> _Task directions_
Go through the entries below and count the lines where the word "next" appears; give only the count.

Segment Start: Available data

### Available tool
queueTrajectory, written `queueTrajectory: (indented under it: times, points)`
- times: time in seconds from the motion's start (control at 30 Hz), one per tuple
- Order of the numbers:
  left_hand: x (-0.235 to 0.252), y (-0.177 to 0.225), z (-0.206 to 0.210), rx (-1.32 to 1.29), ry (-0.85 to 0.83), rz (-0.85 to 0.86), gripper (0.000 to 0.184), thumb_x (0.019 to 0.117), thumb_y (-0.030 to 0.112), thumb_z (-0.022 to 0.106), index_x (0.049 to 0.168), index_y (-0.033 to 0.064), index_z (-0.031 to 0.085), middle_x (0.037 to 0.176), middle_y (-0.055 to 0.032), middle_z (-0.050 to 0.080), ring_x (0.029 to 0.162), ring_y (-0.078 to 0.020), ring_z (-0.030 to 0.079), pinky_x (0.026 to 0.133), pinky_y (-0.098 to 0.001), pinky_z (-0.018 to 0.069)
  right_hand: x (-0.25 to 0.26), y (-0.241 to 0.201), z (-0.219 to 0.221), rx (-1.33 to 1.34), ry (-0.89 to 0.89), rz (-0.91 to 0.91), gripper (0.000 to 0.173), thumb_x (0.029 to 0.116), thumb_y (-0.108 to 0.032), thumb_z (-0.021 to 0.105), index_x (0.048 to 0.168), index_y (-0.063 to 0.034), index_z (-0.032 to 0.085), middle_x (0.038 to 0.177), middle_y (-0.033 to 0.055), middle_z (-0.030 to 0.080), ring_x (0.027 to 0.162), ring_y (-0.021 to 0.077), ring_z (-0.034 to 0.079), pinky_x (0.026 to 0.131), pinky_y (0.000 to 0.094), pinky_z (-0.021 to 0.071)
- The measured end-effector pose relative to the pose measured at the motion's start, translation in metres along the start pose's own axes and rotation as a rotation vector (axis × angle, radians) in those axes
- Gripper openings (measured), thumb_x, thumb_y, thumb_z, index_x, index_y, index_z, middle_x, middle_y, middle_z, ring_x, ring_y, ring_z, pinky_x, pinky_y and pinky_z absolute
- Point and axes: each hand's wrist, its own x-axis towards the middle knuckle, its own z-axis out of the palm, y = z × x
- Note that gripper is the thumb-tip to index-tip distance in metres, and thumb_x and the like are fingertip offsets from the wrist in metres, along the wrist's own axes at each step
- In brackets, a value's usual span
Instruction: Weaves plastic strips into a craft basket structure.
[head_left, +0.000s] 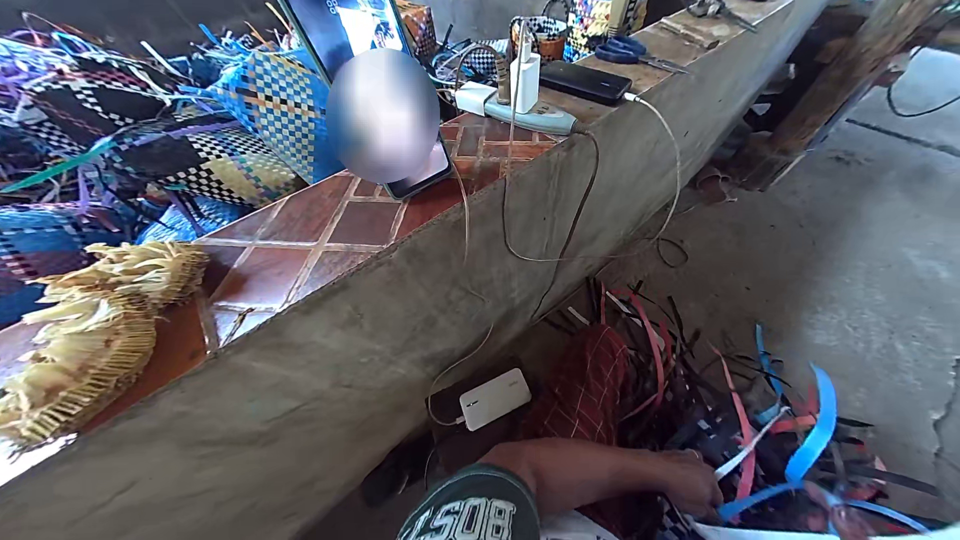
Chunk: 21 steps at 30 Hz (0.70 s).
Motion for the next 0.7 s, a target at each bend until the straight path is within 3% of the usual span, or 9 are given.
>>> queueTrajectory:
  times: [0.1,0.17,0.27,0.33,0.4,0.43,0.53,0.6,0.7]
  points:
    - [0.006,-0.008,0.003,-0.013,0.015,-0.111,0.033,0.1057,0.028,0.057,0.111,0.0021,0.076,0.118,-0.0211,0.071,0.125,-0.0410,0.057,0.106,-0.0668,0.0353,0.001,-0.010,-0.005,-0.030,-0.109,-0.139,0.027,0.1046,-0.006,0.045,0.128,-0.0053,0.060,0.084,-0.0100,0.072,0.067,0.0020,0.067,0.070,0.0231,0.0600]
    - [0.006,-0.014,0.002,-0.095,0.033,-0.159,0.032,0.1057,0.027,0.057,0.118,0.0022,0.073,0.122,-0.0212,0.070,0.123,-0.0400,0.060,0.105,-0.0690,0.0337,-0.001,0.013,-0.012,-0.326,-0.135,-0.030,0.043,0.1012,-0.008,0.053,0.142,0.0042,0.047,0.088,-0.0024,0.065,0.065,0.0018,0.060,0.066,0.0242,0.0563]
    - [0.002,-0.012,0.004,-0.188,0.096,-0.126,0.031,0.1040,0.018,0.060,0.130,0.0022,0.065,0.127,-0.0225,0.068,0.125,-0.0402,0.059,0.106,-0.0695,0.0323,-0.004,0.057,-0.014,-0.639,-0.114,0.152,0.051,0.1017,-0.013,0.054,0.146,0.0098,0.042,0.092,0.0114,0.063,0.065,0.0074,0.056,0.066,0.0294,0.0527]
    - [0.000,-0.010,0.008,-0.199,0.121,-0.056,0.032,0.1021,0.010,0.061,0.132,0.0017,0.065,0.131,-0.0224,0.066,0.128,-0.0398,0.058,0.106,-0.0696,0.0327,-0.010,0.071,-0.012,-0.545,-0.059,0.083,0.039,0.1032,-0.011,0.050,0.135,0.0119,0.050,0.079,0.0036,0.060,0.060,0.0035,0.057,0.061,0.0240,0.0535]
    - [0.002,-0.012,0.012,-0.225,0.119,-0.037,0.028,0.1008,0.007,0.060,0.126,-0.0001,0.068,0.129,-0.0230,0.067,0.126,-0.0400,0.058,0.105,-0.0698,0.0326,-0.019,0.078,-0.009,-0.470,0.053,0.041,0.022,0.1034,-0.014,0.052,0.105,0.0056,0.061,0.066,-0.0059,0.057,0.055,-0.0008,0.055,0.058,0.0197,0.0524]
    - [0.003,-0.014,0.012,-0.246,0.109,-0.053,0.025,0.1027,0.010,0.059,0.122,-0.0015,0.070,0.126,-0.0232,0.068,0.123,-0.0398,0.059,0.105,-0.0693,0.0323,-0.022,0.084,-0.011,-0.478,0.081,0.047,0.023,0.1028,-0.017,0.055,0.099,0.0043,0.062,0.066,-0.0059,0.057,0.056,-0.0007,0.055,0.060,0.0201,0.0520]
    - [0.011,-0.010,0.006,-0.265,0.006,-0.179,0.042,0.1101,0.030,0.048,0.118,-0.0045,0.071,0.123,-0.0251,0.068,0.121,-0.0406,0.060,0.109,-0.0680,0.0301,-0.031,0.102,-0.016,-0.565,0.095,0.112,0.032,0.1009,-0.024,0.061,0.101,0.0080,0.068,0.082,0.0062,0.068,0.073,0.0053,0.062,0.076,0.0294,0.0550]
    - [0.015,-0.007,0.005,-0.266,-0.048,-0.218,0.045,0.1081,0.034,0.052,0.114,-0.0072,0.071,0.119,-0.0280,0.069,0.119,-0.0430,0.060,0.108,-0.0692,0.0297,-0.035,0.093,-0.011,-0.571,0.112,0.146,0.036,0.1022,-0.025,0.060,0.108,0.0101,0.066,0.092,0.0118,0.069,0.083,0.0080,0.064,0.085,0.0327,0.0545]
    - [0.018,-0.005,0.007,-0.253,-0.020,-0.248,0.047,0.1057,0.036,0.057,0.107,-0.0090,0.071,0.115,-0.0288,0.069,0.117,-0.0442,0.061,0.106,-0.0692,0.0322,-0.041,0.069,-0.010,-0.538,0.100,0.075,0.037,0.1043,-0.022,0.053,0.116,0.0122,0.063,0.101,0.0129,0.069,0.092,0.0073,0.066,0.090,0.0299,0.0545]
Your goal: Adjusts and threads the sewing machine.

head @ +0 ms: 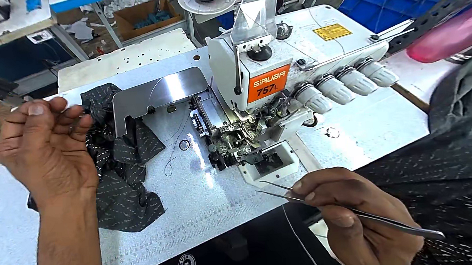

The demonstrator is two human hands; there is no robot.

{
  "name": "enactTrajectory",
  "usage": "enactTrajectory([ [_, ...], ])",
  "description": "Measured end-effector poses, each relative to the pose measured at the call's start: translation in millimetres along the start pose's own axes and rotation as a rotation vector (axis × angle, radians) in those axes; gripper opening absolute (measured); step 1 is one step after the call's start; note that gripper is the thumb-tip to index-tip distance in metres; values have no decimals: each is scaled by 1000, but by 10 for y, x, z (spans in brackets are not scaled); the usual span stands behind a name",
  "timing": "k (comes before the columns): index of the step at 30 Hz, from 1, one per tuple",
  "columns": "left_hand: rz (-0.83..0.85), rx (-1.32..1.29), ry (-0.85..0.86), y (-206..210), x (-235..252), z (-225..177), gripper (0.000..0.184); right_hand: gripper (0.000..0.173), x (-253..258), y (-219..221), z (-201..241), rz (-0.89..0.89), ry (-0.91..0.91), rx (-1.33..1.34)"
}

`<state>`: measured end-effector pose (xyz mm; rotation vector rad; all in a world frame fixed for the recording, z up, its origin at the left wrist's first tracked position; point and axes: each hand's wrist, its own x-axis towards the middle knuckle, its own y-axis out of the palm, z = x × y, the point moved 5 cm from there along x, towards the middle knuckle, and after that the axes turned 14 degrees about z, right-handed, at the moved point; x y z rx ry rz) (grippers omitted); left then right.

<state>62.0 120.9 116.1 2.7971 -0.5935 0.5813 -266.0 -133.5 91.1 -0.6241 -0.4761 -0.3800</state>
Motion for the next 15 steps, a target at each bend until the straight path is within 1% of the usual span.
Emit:
enactTrajectory([
  [2,58,29,5,109,-41,41,12,29,-5,-2,-10,-1,4,4],
  [4,97,4,8,217,-64,77,12,29,-11,-10,-17,-1,6,4],
  [7,63,-77,12,288,-34,62,14,29,-14,-23,-9,-8,3,-8],
  [11,17,-159,6,281,26,25,16,28,-5,-28,21,-20,2,-19],
  [15,49,-117,37,300,-3,55,12,29,38,-4,45,-19,-6,-54],
])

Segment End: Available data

> _Result of this exercise_
2